Exclusive: XFX HD4770 [Review]*


*images.techtree.com/ttimages/story/101505_front.jpg


40nm fabrication is finally commercial and for the first time it's a GPU instead of a CPU, and who other than ATI to bring you the world's first 40nm graphics card. 

After striking gold with their 55nm RV770 GPU back in August last year, the RV740 is finally a reality. Shrinking the die further means cheaper cost of production (though the fabrication process itself is more expensive initially at least) since you get more dies per wafer of silicon and also lower power consumption, which eventually gives you lower operating temperatures.

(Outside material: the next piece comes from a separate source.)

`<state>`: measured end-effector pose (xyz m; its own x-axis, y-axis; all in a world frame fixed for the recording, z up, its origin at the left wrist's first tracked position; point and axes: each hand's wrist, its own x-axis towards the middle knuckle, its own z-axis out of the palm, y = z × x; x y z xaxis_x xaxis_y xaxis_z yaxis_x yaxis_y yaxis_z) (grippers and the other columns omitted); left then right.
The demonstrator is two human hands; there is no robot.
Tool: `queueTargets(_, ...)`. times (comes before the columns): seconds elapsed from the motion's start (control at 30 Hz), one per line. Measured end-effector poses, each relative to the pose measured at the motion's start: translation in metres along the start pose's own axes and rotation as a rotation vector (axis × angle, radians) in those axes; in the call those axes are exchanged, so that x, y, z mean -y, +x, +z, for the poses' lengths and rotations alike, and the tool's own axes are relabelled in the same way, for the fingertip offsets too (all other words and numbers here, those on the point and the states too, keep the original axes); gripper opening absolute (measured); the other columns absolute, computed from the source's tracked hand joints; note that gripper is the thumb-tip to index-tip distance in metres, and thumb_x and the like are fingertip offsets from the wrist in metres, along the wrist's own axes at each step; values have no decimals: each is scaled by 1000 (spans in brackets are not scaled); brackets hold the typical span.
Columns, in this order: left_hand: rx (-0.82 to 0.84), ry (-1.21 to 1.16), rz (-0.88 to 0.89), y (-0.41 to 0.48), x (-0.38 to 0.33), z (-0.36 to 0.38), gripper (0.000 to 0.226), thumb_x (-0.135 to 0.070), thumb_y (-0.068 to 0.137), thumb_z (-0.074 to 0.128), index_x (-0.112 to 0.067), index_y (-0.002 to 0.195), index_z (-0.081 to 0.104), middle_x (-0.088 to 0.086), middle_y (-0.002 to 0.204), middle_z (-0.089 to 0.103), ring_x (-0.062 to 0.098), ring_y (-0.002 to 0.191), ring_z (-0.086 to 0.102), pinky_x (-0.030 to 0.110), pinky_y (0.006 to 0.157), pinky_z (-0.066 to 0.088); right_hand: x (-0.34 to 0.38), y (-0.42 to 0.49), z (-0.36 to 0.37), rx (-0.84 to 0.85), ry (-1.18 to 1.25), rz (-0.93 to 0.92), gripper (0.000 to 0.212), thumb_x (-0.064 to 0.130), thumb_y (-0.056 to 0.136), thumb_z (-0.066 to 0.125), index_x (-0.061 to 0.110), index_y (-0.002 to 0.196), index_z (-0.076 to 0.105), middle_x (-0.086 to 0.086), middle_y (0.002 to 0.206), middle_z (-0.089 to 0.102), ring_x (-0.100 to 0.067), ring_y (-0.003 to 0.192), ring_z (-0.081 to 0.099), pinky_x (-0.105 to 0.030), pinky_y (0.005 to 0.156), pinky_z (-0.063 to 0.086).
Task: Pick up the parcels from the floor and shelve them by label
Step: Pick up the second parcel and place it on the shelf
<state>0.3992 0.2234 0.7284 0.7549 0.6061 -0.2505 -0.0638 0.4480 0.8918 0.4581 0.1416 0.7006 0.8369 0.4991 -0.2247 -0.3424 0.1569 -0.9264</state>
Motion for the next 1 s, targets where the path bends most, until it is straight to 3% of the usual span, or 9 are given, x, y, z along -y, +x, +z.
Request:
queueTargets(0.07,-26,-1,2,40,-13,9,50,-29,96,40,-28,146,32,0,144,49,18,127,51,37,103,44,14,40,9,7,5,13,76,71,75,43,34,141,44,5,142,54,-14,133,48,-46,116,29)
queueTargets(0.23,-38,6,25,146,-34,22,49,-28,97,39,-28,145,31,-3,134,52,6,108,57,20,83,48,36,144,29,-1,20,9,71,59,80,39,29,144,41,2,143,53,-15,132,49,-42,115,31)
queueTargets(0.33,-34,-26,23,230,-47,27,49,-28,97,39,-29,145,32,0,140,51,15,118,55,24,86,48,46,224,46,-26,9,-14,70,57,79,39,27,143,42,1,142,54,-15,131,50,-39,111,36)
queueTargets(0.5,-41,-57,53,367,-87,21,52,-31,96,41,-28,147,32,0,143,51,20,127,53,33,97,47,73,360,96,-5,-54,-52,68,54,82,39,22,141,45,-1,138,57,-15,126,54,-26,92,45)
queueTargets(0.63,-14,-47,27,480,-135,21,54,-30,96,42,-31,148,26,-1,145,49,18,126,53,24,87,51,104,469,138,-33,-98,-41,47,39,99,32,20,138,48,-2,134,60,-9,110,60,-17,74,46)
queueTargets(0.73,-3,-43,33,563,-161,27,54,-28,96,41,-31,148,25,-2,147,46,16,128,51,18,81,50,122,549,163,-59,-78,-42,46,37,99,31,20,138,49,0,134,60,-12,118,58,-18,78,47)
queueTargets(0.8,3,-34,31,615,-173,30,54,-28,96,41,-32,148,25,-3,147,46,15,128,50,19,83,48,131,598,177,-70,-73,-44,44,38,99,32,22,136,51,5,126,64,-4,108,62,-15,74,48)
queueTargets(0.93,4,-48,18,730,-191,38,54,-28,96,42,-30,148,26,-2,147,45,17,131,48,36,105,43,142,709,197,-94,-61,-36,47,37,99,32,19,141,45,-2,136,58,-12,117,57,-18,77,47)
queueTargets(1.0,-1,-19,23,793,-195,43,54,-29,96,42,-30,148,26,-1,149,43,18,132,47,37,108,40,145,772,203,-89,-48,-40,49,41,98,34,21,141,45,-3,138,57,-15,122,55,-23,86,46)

The RV740 is not architecturally very different from the RV770; in fact it supports the exact same features. This GPU is fabricated using the 40nm process and comes with 640 stream processors (or shaders) just like the HD4830. In order to lower the cost of the card, the memory bus has been cut down to 128-bit instead of 256-bit, but to compensate for that ATI has chosen GDDR5 memory which is relatively easy to implement while drawing less power (1.5v). So instead of just shrinking the die of the HD4830, ATI has taken a slightly different route by giving you low voltage and much faster GDDR5 memory coupled with higher clock speeds for better performance. 

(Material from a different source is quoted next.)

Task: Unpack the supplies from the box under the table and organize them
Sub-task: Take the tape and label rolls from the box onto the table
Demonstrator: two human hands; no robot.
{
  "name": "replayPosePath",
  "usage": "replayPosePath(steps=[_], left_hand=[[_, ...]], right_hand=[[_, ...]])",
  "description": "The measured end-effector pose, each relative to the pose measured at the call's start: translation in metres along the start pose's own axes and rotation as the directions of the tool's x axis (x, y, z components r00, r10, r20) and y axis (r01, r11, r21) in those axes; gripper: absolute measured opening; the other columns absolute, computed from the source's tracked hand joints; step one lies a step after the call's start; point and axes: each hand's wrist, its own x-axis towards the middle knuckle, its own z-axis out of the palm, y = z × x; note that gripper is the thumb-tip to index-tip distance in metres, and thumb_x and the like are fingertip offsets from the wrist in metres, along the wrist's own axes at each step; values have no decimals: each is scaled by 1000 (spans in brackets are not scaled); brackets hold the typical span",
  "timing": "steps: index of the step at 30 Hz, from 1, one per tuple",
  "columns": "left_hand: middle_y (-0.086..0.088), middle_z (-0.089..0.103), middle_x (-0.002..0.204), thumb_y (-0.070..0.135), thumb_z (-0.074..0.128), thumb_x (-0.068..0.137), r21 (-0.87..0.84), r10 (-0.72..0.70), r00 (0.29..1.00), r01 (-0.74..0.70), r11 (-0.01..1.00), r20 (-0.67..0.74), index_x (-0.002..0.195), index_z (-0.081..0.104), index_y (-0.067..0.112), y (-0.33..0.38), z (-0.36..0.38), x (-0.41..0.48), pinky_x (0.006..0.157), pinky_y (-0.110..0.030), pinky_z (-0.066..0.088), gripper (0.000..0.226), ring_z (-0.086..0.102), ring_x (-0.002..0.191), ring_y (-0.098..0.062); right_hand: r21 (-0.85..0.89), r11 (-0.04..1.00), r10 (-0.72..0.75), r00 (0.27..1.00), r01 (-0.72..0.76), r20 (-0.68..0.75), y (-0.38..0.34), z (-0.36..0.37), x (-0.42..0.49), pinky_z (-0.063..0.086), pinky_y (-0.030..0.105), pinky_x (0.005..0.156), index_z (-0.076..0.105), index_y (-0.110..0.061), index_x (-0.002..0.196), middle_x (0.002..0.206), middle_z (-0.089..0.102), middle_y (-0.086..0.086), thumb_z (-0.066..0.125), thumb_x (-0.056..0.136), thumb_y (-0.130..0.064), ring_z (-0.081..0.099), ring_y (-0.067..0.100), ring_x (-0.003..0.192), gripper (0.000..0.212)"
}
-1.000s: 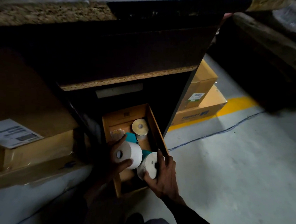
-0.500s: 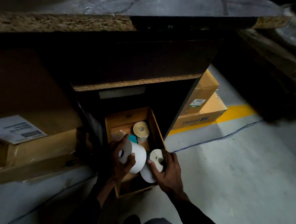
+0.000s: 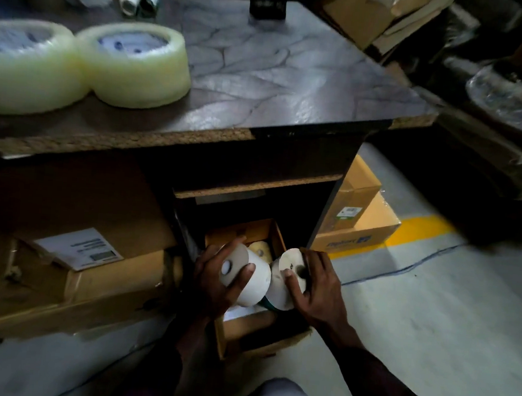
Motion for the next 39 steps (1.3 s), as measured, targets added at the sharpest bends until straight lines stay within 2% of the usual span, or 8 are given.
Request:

The HD4830 was never far behind from the HD4850 and now with the HD4770 replacing it and promising better performance, that gap is soon closing up. *We managed to snap up the only retail sample of the XFX HD4770 available in the country* and are going to compare it with the reference card to find out what XFX has done differently. The direct competition to the HD4770 from Nvidia is the 9800GT, so of course that's there, and then we have the HD4830 and the HD4850 to complete the group.

*Continue Reading:*
*www.techtree.com/India/Reviews/Exclusive_XFX_HD4770_Review/551-101505-537.html

Usually I prefer not to advertise Techtree reviews here, but I thought you might be interested in this one. 8)


----------



## naveen_reloaded (May 1, 2009)

sorry for not keeping g a track on GFX off lately..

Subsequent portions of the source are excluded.